WHAT YOU NEED TO DO: Check every line of the data below for the string "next", and copy the ones that hold it.

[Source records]

--- START ---

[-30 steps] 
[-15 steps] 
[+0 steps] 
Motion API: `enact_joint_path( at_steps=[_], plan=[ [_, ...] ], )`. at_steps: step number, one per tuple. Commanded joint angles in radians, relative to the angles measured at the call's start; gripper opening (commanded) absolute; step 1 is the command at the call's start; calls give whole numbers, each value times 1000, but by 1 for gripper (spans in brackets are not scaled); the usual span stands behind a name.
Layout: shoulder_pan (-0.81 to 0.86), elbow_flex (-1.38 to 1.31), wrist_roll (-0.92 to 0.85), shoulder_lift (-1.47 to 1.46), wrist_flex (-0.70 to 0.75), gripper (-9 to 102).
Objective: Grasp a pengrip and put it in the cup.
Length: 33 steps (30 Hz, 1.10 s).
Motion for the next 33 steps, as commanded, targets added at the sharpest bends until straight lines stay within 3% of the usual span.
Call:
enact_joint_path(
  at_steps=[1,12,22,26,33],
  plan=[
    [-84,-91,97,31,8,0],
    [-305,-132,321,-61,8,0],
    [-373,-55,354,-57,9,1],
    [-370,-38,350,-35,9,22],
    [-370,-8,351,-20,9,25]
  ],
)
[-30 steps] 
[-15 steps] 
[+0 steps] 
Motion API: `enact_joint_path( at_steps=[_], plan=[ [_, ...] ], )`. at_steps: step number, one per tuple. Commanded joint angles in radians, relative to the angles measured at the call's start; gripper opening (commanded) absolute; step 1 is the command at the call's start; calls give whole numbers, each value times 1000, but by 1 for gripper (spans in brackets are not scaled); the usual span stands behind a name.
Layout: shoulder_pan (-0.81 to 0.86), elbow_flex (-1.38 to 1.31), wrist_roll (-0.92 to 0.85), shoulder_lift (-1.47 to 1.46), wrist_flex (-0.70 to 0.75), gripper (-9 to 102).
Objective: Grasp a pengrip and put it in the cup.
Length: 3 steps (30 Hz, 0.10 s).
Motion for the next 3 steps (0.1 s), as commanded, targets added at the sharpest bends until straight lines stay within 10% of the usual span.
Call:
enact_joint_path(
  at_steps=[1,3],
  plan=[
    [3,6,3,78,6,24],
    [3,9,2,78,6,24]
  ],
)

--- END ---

SOLVED PROBLEM:
Motion for the next 33 steps, as commanded, targets added at the sharpest bends until straight lines stay within 3% of the usual span.
Motion for the next 3 steps (0.1 s), as commanded, targets added at the sharpest bends until straight lines stay within 10% of the usual span.

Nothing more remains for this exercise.